To give an example of what I mean, I could easily illustrate the sticky
relationship between English and French. There are many words shared between
English and French that obscure the actual relationships of the two
languages... Words like "season/saison", "render/rendre", "royal/royale",
"deuce/deux", etc. We all know that all these words are not inherited from
IE but rather are the product of borrowing but if we didn't we might have
trouble recognizing that English is a Germanic language while French is
Italic. Sometimes English borrows from Latin as well... sometimes French
does too. Sometimes German from French, German from English, or English from
German, yadayadayada. It gets really ugly at times so we have to keep our
head on our shoulders and treat each comparandum as a special case.

MCLSSAA2@...:
>I can imagine the Nostratic speakers living in the Middle East and
>their descendants who became the PIE speakers migrating north over
>the Caucasus to the classical PIE homeland as the Russian steppes
>became more habitable as the last Ice Age receded.
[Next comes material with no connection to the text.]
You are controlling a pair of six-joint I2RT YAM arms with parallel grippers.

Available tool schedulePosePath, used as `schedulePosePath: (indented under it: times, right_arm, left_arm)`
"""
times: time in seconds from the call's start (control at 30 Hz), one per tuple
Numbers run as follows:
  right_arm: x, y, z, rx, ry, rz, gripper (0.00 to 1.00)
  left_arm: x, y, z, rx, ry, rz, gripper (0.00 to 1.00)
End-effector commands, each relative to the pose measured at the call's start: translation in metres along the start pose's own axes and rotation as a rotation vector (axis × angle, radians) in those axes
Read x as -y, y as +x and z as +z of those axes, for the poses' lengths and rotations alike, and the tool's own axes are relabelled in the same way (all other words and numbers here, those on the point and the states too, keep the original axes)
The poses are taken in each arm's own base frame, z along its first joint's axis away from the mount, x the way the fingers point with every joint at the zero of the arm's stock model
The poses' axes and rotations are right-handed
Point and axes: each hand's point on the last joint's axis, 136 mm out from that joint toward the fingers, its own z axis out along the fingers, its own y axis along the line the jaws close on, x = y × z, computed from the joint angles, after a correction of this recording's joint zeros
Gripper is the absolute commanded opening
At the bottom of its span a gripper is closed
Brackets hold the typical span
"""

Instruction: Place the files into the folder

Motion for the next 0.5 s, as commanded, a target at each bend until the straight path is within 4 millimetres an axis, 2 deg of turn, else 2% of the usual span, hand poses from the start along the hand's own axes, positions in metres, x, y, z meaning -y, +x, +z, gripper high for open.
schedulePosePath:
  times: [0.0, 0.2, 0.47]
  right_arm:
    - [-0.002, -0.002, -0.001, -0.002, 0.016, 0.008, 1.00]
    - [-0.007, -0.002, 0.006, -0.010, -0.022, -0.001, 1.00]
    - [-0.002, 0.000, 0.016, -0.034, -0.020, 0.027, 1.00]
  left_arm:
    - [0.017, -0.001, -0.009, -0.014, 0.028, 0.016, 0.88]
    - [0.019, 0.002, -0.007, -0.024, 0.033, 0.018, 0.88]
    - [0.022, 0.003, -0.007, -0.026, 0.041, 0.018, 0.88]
It's somewhat certain that a proto-Nostratic would have been spoken
somewhere in the Middle East environs however I agree with Allan Bomhard's
view that the ancestor of the PIE language called "Eurasiatic" first slowly
migrated to Central Asia and then westward through the steppes to the Black
Sea to account for the close relationship IE appears to have with the Altaic
and Uralic-Gilyak language groups which would have had to have made the same
migration.

>>Bomhard's Nostratic reconstruction *?as'- (#434) is far too weak >>...
>
>Excuse my ignorance, but what is the Bomhard's work that this
>apparently numbered list of Nostratic roots is in?
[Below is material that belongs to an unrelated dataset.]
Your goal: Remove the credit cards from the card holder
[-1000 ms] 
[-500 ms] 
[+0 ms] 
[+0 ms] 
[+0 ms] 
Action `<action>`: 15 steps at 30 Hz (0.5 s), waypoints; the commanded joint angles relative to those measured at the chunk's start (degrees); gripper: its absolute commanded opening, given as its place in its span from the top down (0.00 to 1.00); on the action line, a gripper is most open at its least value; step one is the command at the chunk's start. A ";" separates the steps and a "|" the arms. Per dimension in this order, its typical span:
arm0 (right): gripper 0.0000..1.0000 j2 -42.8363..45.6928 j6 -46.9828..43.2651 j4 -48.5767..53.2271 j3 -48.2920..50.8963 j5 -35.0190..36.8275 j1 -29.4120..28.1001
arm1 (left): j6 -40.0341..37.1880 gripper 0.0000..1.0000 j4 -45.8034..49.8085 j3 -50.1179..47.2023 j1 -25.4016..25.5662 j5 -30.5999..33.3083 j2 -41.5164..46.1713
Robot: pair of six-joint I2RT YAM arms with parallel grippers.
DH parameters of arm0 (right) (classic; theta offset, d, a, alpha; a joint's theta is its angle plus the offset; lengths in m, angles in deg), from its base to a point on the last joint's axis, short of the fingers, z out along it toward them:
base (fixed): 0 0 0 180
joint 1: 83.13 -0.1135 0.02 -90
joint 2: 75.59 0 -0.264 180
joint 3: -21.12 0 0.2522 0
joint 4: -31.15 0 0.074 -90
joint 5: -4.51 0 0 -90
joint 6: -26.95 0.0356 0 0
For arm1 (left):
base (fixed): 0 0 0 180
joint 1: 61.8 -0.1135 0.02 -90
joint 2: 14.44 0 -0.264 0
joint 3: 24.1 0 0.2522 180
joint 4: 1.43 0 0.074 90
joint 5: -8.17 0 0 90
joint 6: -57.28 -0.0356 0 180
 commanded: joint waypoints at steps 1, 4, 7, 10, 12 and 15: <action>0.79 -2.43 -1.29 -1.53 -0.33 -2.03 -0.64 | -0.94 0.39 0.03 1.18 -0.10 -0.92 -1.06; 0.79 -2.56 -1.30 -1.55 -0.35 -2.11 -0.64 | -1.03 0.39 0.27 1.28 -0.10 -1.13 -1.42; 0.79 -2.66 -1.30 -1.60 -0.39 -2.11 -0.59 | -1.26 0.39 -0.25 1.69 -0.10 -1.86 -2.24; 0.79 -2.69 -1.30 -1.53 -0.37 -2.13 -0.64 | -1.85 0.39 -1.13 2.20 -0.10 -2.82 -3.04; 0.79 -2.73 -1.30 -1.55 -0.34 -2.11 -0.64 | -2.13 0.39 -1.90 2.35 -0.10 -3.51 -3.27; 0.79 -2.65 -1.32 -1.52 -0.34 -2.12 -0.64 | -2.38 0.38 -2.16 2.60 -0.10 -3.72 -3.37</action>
Oh, sorry. "Indo-European and the Nostratic Hypothesis", published in 1996 a
la Signum.

>What evidence is there that Semitic speakers expanded as far as the
>Balkans? I know that there are some Semitic-looking placenames in
>Greece (e,g. Salamis), but they could have been brought over by
>Phoenician etc sailors trading with Europe and naming trading depots
>there in their own language.

Well, here's where things get a little medieval on my hiney. I continue to
find it annoying that IEists only vaguely mention the probability of
Semitic-IE relations without fully going into detail as to how this may have
occured. IE is generally dated to about 4000 BCE. Semitic is even older than
this. We have words like *sweks "six" and *septm "seven" that are quite
obviously Semitic in origin. In the case of *septm, the word is totally
indivisable in IE (the *-m accusative was never used as a derivational
suffix in IE!). Its Semitic counterpart however *seb`itum appears to be made
up of *seb`- "seven", the -t- suffix signifying masculine in this case and
the common Semitic termination *-m. There are some other very suspicious
roots like *teuros "bull" (*Tawru-) as well.
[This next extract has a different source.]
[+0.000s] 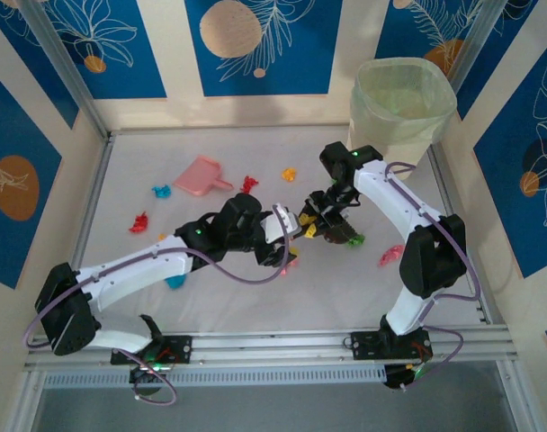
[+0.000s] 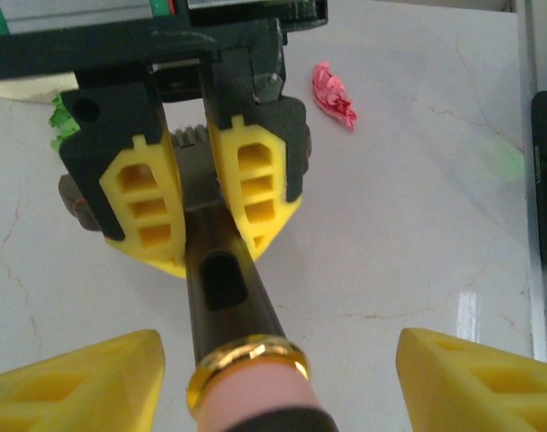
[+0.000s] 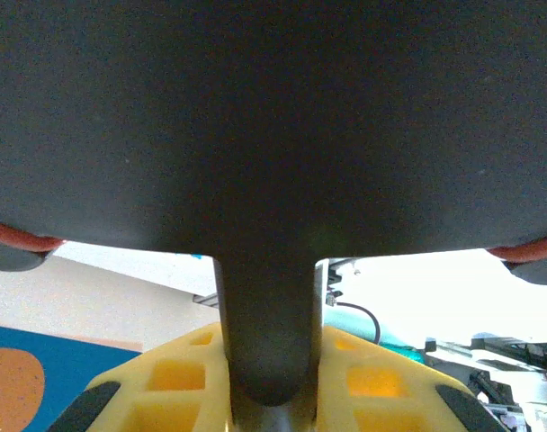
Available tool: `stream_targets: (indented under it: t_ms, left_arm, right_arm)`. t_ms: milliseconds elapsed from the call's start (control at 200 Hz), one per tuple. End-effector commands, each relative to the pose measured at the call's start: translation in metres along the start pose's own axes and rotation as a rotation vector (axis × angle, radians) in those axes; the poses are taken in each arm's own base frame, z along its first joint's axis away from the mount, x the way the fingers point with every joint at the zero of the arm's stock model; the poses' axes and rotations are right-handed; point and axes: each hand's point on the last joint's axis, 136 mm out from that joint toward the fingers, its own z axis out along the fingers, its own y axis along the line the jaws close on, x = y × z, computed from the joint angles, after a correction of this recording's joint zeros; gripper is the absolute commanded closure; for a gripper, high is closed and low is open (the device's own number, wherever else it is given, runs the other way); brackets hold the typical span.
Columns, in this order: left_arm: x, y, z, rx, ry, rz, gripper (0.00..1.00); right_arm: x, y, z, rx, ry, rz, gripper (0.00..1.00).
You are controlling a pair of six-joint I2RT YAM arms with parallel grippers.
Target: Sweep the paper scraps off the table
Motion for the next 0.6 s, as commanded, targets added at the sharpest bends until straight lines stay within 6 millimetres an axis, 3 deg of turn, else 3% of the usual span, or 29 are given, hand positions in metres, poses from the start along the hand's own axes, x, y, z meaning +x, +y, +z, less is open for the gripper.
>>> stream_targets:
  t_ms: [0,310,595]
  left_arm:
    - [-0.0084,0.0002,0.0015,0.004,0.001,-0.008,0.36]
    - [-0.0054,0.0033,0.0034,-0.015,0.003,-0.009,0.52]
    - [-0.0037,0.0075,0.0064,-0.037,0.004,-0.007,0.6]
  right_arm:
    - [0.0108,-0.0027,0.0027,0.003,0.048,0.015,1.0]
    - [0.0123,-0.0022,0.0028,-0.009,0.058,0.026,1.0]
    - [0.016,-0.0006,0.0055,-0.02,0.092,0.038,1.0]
Given that, many IEists accept ancient Semitic contact but they don't know
when, where or how nor do they try. So, _I_ try instead. Now, placing
proto-IE in Anatolia has been tried and fails to gain much support... so I'm
not interested in that idea at all (and afterall, Bomhard's Asiatic solution
to IE origins is the sanest I've seen yet). Conversely, placing
proto-Semitic in the Balkans also does not work because surely, based on the
spread of the daughter languages, Semitic must have been located somewhere
around Syria or Palestine, not the Balkans.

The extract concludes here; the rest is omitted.